Europa

Esiliati: 36esima evacuazione a Parigi

Immigrazione Sgombrati gli ultimi due accampamenti improvvisati nell'est della capitale. 973 persone coinvolte dopo le 1073 di mercoledì' scorso: tutti trasferiti in centri di accoglienza. Ma pochi avranno diritto all'asilo. E gli altri? Il ministro degli Interni minaccia espulsioni, ma la realtà è una precarizzazione delle vite (anche dei rifugiati, il vero problema è l'inserzione)

Pubblicato più di 6 anni faEdizione del 5 giugno 2018

I due grossi accampamenti di esiliati che ancora esistevano nell’est di Parigi, sono stati evacuati ieri mattina all’alba. Nella 36esima operazione di evacuazione che ha avuto luogo a Parigi da quando è esplosa la crisi degli esiliati, sono state coinvolte 973 persone, che avevano trovato una sistemazione più che precaria tra Jaurès e Poissoniers. L’operazione, che secondo la Prefettura si è svolta “nella calma” e “senza incidenti”, fa seguito allo sgombramento del 30 maggio scorso all’accampamento del Millénaire, sempre nell’est della captale. Qui era arrivata una quarantina di autobus, dove sono state fatte salire le 1017 persone. Gli esiliati sono stati trasferiti in centri di accoglienza, dove la loro situazione è stata esaminata dalle autorità dell’immigrazione. Ieri, nei due campi evacuati, viveva una popolazione ancora più precaria che al Millénaire. Qui, le 1073 persone evacuate erano di 33 nazionalità diverse, la maggioranza (53%) dei sudanesi. Ieri, la maggior parte delle persone era di nazionalità afghana, in una situazione di erranza da mesi. Il 5 giugno, si riunisce il comitato interministeriale all’integrazione: il problema principale è la mancanza di inserzione effettiva per i rifugiati. Difatti, nell’evacuazione del Millénaire un 10% delle persone coinvolte aveva già ottenuto lo statuto di rifugiato, ma poi era stata abbandonata a se stessa, senza proposte concrete.

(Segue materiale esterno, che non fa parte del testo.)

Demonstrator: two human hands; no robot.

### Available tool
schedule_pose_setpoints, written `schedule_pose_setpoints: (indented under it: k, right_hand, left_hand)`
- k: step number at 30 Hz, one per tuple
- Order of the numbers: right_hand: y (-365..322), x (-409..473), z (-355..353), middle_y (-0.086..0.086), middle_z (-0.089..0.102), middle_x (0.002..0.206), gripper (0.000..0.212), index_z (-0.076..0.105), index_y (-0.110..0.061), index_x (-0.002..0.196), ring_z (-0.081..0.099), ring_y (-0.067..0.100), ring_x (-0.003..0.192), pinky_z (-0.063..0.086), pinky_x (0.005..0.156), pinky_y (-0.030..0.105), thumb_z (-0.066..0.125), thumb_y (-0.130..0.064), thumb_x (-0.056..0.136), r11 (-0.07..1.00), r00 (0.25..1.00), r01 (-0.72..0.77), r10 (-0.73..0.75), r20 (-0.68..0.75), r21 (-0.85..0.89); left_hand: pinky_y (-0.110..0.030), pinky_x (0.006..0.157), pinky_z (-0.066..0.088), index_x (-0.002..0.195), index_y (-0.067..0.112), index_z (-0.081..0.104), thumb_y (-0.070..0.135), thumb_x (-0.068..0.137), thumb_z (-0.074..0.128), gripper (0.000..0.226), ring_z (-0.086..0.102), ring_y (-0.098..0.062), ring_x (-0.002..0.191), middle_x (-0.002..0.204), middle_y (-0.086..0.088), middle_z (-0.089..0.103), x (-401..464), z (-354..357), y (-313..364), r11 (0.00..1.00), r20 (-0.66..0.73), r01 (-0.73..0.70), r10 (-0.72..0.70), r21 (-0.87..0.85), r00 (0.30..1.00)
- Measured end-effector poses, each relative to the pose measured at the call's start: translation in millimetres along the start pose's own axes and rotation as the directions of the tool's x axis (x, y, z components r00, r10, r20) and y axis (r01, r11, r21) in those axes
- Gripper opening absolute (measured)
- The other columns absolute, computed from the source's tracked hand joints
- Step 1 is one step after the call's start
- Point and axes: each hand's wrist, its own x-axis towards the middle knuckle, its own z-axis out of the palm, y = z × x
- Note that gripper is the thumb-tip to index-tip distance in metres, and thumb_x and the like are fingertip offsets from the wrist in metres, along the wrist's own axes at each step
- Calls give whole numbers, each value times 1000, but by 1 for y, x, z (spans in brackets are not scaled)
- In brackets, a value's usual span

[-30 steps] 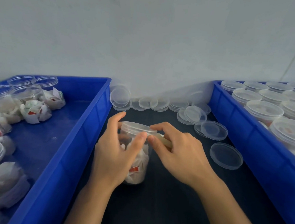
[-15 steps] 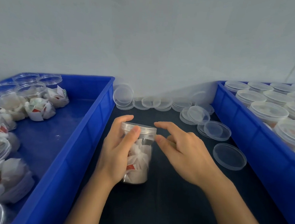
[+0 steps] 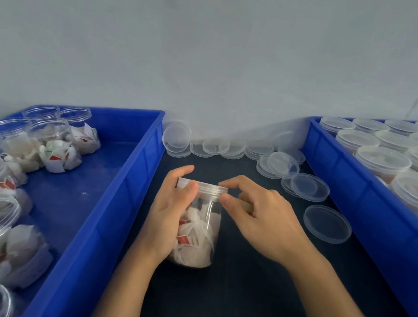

Il ministro degli Interni, Gérard Collomb (ex Ps), è sotto accusa per una politica repressiva verso gli esiliati. Ormai, anche il linguaggio non ha più freni: nei giorni scorsi, il ministro ha affermato che i migranti fanno “benchmarking” per scegliere i paesi dove chiedere l’asilo e “sfruttare” quelli “più aperti”. In precedenza aveva parlato di “shopping” tra le diverse legislazioni. Di qui, la richiesta di Parigi di adottare legislazioni comuni in tutti i paesi dell’Unione europea. A Parigi, le evacuazioni dei tre campi degli ultimi giorni fanno seguito a un lungo braccio di ferro con la sindaca, la socialista Anna Hidalgo. La sindaca chiede che nella capitale venga “ricostruito” un centro di accoglienza, per evitare gli accampamenti selvaggi, dove la vita è impossibile per gli esiliati, dove si verificano violenze e che suscitano paura tra i parigini che abitano i quartieri dove sorgono (in genere nell’est della capitale dove ci sono gli arrondissements più popolari). Dal novembre 2016 fino a un mese fa, è esistito un centro di accoglienza a Porte La Chapelle, su un terreno della Sncf, ma la struttura è stata chiusa perché qui deve sorgere un campus universitario.

Di recente in Francia è stata approvata una nuova legge sull’immigrazione, più repressiva. Sulla carta, il programma è rispettare il diritto d’asilo per chi fugge da guerre o persecuzioni, ma respingere i migranti economici. La legge riduce a sei mesi i tempi legali per dare una risposta definitiva a una richiesta di asilo. Nei fatti, le espulsioni delle persone a cui è stato rifiutato lo statuto di rifugiato non superano il 10%. I “dublinati” (gli esiliati che hanno depositato richiesta d’asilo nel primo paese di arrivo nella Ue) vengono espulsi sempre meno: nel 2017, ce ne sono stati 982 verso l’Italia e 869 verso la Germania (la Grecia è praticamente fuori gioco, vista la situazione economica del paese). E molti degli espulsi poi tornano. Una cinquantina di persone entra ogni giorno senza documenti in Francia, molti prendono la strada per Calais, nella speranza di raggiungere la Gran Bretagna. In questo periodo, si sono svolti vari processi contro persone che sono venute in aiuto degli esiliati, in particolare al confine con l’Italia. Un “reato di solidarietà” di cui le associazioni umanitarie contestano la legalità.